Bernd Brexendorf

Personal information
- Date of birth: 21 October 1954 (age 71)
- Place of birth: Bremerhaven, West Germany
- Position: Midfielder

Senior career*
- Years: Team / Apps / (Gls)
- 1973–1974: Werder Bremen / 11 / (0)
- 1977–1978: OSC Bremerhaven / 38 / (8)
- 1978–1979: Westfalia Herne / 37 / (5)
- 1979–1981: Holstein Kiel / 68 / (11)
- Total:  / 154 / (24)

= Bernd Brexendorf =

German footballer and physician (born 1954)

Bernd Brexendorf (born 21 October 1954) is a German former professional footballer who became a physician. He worked as the club doctor of FC Schalke 04 in the 2007–08 season and 2008–09 season.

==Playing career==
Already at the age of 18, midfielder Brexendorf was a member of the SV Werder Bremen Bundesliga squad. On 8 September 1973, he made his first appearance in a Bundesliga match. In the home match versus Borussia Mönchengladbach he came in as a substitute with ten minutes to go, Bremen holding a 2–2 draw. He could, however, not prevent Werder losing the match by a Jupp Heynckes goal scored three minutes before the final whistle. In his first season in Bremen he had five more appearances in the Bundesliga, though only in one match (away at 1. FC Köln) he played the full 90 minutes. In his second Bundesliga season he suffered a similar fate; he appeared in five matches, only one of which – away at Bochum – saw him play full-time.

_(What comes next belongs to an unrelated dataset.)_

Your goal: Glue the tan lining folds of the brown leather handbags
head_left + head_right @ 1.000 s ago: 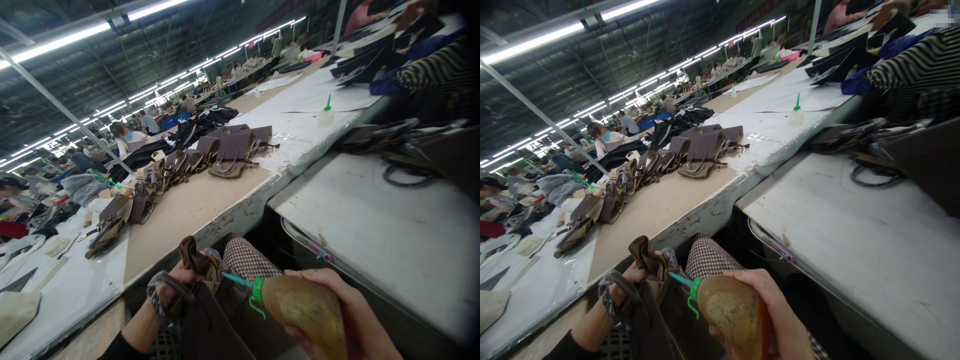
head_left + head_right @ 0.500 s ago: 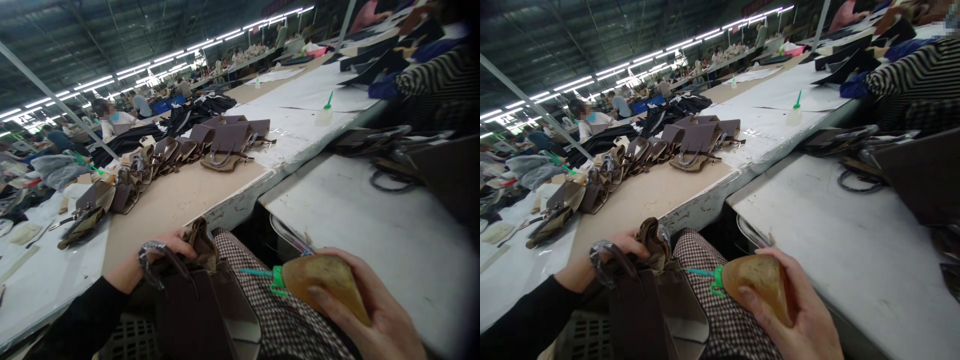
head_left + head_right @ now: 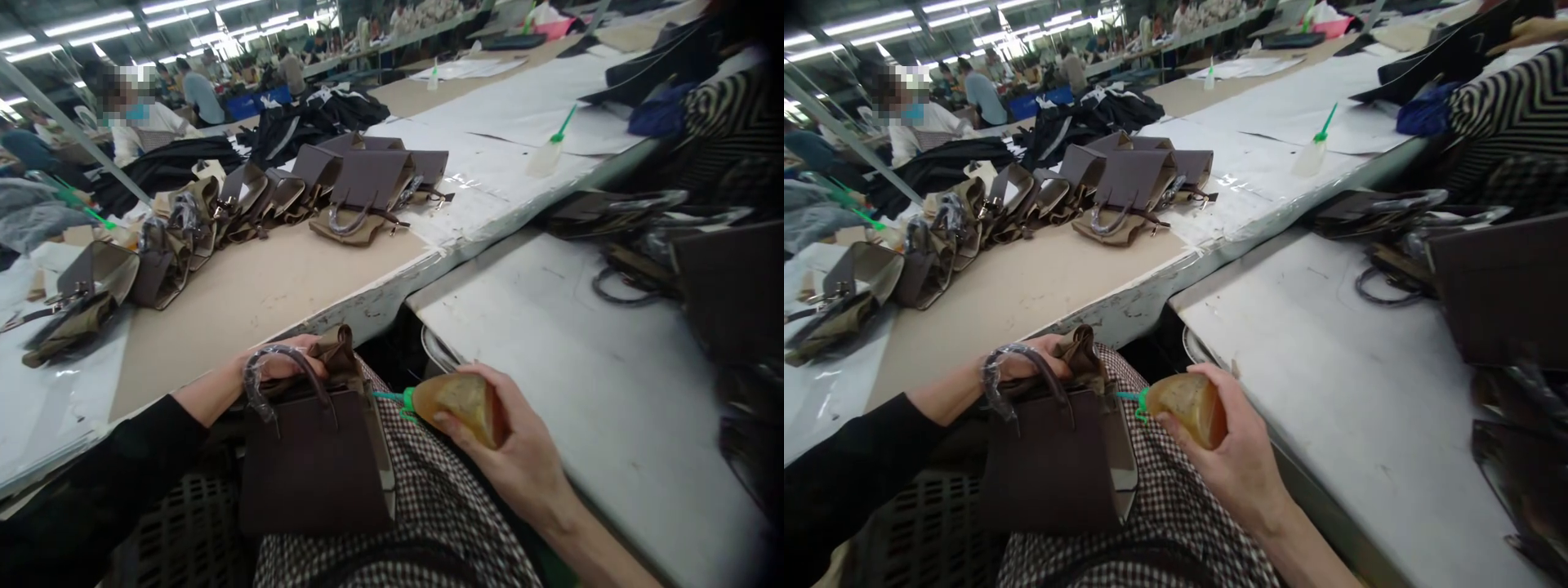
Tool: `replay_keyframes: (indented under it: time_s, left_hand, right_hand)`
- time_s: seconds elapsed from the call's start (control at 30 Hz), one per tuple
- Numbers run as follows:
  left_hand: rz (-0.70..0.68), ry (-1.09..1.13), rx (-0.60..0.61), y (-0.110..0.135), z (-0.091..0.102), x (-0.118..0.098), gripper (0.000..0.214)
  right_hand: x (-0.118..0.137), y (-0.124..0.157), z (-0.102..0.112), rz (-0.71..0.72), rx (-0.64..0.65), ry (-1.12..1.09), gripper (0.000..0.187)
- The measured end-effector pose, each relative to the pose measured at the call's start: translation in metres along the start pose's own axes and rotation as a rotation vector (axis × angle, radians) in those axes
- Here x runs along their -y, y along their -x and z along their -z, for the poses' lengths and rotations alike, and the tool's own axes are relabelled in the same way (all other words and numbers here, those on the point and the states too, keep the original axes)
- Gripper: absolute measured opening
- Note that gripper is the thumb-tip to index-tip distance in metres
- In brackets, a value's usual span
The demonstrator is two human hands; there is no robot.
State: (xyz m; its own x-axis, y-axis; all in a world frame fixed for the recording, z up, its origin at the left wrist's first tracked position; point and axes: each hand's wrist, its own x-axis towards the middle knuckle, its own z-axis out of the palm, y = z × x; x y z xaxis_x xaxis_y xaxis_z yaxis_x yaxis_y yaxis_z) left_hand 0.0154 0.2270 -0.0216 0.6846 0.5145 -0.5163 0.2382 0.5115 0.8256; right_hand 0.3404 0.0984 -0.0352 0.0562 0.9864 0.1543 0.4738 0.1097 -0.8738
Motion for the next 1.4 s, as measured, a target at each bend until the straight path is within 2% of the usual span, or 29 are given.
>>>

1977–78 he was with OSC Bremerhaven before joining Westfalia Herne. Having played for two more years in the 2. Bundesliga he ended his career as a football player with Holstein Kiel. Altogether he made eleven appearances in the Bundesliga and 140 appearances in the second division, scoring 24 goals.

==Post-playing career==
Settling in Kiel, he concentrated on his career as a physician, getting his approbation in 1986. At the same time he had received a coaching licence from the DFB and started as a coaching player with VfB Kiel. Since 1993 he worked as a specialist for orthopedic surgery, joint manipulation, osteopathy and sports medicine. In between 1992 and 1994 he also acted as a coach for Holstein Kiel. As from 1994 he worked as a physician in a joint practice in Kiel. Here he treated numerous Bundesliga football players and handball players of top club THW Kiel. On the side, from 1999 to 2001, he coached football team TSV Altenholz.

For the 2007–08 season, FC Schalke 04 hired Brexendorf as successor of Thorsten Rarreck, who had been club doctor for nine years. He left the club in 2009 to take a director's job at a Hamburg clinic.